Today, I broke down and cried. I cried in disappointment, in anguish...
There's so much emotions stored up in me, that I couldn't take it anymore, that I just sat down and cried. I tried to recollect myself but I just couldn't. The many feelings that has been kept inside of me, the feelings that no one else besides me that knows and understands... the bottled up feelings just came pouring out through the streaming tears, flowing down from my eyes, staining the bed-sheet and the clothes that I was wearing.
I just cried and cried and cried. While crying, I was praying. I was asking God to calm down my heart. I prayed for peace and for comfort... but the tears just continued rolling down my face. Like God was just asking me to just cry it all out instead of keeping all the negativity that I gradually stored inside of me.
It was the first time in a long time that I've cried so hard that my shoulders just shook uncontrollably. I cry because I'm hurt. I cry because I'm tired. I cry because I'm angry with myself. I've put up a strong front for a long time that I've exhausted myself and had to cry to relief myself.
I've always been trying to be the better person among the people around me so that I can see them be happy. I'm the kind of person that becomes happy when I see others being happy, most of the time though, not always as I'm only human.
This is me.
The person who tries to give the best to the people around her.
The person who gives in to others so that they could be happier.
The person who does the unwanted job that nobody wants to do just so that everyone is happy in the end.
The person who gets into unfavourable circumstances so that the people around her can stay in their own familiarities, their own comfort zone.
Despite being the better person (not all the time because I'm imperfect), have I lose out? I find that I've thrown myself into a deep hole unknowingly, unable to get myself out at times. There were many times that I really did not want to be the better person, like the time where I was being volunteered by others to do the things they didn't want to do so that they can stay in their own skin.
I wondered if the people around me have ever spared a feeling for me or ever tried to understand me. Have they tried to understand where I'm coming from? Have my being a better person gave others an upper hand, taking advantage me? Have my giving in become a norm that they can do whatever they want?
There's many questions that I asked myself, like why am I always the disadvantaged one? Why am I always stuck in these kind of mess? Why is things so unfair? Why don't I get treated better when I've treated everyone as nice as I could?
Sometimes, being the better person sucks. I'm not asking for any acknowledgments but it would be nice to be treated a little better. It's like me being the better person has become a natural to them, sometimes even being taken for granted.
I tell myself at times, why do I even bother? Does anybody sees the good works that I do?

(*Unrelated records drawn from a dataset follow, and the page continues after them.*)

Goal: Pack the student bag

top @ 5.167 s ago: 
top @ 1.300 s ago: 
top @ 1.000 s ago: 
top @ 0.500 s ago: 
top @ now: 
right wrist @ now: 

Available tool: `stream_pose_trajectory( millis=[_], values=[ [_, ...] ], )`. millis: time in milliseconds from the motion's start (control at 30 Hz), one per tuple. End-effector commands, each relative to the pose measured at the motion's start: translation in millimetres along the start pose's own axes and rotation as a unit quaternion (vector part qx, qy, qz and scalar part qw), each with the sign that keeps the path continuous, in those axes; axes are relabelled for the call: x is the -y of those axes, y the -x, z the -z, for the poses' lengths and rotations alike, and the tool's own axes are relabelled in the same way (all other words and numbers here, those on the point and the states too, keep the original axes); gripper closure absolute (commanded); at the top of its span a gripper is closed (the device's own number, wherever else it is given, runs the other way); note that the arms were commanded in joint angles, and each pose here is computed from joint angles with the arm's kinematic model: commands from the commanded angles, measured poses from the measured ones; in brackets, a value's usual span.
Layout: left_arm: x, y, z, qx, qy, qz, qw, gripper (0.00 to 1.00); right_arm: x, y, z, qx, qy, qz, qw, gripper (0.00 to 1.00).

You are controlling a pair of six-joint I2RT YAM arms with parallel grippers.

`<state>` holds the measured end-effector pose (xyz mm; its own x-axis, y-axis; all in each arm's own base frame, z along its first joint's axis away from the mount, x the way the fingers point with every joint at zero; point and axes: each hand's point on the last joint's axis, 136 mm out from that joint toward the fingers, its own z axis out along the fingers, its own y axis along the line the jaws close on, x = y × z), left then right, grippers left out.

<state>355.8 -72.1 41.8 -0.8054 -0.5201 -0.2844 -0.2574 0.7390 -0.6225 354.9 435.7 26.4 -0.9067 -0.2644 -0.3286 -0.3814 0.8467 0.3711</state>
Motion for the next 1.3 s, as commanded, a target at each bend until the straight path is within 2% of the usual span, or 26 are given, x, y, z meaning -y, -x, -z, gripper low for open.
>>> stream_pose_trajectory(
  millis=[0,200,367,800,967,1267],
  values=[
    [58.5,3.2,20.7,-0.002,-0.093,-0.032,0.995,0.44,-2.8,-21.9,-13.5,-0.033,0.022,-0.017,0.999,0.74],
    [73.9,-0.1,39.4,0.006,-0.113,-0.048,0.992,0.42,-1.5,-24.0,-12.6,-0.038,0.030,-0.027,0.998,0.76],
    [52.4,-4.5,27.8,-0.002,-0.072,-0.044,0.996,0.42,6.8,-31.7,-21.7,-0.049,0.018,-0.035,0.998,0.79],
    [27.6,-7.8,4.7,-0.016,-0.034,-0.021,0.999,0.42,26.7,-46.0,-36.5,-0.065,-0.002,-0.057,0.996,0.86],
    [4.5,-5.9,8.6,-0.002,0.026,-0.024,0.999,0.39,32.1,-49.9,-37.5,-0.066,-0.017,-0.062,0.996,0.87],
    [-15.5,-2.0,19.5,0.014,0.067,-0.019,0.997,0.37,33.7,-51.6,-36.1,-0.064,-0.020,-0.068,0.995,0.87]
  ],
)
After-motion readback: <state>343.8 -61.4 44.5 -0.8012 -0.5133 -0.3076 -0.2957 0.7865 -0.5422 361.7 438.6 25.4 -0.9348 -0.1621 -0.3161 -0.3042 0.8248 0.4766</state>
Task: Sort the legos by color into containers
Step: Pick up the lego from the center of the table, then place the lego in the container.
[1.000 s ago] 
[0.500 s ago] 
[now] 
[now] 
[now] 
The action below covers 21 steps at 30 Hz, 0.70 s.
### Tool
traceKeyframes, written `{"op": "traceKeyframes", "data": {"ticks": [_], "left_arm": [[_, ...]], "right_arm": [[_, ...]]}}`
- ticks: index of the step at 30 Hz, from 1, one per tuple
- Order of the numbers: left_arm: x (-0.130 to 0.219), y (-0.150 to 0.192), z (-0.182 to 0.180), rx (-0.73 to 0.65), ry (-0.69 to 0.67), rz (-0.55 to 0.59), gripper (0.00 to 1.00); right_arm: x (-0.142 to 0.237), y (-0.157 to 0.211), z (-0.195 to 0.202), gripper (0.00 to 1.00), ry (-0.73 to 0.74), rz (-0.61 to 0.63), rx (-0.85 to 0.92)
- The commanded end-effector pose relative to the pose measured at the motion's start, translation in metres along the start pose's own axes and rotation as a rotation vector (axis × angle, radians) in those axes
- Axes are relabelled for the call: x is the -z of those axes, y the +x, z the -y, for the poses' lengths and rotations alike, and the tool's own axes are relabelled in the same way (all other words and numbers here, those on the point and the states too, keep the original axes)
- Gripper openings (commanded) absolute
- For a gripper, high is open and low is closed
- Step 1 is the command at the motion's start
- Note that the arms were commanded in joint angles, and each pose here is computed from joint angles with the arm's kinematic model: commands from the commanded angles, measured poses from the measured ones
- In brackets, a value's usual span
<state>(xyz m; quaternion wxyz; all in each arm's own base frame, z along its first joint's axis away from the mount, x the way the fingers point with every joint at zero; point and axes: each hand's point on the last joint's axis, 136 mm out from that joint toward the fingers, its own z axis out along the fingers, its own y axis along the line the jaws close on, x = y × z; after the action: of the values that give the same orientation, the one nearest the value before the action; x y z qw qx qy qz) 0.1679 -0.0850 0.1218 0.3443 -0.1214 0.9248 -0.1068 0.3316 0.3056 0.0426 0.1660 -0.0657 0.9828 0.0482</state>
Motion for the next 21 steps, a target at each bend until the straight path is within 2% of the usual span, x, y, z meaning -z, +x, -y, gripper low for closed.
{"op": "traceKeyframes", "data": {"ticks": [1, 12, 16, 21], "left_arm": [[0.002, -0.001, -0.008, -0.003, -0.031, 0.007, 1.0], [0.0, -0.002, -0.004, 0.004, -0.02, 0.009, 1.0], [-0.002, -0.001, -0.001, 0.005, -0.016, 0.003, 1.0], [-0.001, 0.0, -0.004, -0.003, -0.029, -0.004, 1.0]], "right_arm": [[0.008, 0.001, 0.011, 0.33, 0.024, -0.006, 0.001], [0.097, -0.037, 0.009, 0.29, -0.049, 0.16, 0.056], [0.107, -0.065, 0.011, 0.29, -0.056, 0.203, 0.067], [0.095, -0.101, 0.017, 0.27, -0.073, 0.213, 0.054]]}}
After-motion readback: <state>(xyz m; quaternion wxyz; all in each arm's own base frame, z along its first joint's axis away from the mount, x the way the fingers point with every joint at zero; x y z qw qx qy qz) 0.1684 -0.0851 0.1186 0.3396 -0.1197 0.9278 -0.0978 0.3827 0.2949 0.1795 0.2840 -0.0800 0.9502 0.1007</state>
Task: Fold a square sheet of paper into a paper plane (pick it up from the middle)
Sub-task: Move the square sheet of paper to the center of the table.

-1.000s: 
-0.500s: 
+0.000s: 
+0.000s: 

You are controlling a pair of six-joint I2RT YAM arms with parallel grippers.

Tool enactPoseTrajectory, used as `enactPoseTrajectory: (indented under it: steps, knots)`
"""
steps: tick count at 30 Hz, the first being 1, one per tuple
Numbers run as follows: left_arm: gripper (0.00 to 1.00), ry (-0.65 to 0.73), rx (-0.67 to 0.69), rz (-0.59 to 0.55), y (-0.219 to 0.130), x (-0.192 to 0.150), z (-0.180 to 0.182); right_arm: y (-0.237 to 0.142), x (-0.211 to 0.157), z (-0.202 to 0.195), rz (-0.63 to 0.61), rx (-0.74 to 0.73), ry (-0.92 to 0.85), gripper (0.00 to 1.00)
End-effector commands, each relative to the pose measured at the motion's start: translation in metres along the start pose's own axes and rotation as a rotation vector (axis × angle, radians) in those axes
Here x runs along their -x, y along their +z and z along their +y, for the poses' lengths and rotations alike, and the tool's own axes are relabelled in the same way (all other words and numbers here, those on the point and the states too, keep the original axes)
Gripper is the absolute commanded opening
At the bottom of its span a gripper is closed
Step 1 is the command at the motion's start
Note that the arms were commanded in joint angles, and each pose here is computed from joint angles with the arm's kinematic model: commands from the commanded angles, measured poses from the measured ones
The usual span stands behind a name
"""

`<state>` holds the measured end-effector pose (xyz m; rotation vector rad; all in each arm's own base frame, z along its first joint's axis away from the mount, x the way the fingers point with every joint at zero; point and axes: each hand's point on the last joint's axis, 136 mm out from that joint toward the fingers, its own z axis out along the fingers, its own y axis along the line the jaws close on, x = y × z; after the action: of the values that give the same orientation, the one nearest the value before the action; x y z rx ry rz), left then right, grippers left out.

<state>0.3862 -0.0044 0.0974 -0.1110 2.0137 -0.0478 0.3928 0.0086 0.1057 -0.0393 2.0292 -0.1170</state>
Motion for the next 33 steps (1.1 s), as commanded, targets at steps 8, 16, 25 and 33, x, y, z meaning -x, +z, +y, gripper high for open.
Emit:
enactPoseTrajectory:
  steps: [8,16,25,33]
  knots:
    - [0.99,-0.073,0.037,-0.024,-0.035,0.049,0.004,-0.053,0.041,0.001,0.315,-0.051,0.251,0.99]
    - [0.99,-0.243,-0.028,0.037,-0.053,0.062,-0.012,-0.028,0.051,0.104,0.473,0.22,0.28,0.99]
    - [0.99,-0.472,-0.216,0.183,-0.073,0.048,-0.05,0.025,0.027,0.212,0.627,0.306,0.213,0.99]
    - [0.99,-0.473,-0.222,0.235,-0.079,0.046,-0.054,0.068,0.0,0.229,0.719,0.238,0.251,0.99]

I was doing my quiet time a little later after my breakdown just now. Right then, this verse came across. It's not the first time such a thing has happened before. It's like the words that God has wanted to tell me or something.
And whatever you do, whether in word or deed, do it all in the name of the Lord Jesus, giving thanks to God the Father through him.
I don't do good things or be the better person just because I want others to see all the works or the sacrifices that I've done. It all comes back to the starting point. Seeing others happy makes me happy as well. Though not all the time, I would try to tell myself that it's all worth it.
To all the people who have been the better person just so that I could have better opportunities, I'm very thankful to you. Even though I could have forgotten to thank you, I would like to say a BIG Thank You to all of those who've been so considerate and nice to me. To me, your selfless sacrifices and love has been so amazing that I'm constantly inspired to be the better person.
After much crying and praying and the Bible verse that I came across during my devotion, I felt a sense of calmness and peace over me. Because to me, God was the BIGGEST and the BEST person of all time, sending His Son to die for us on the cruel cross so that we may have salvation.
Always and after remembering how Christ has sacrificed Himself for us, it makes me want to be the better person. It's not always easy, but I'm sure with God's strength, I can do all things.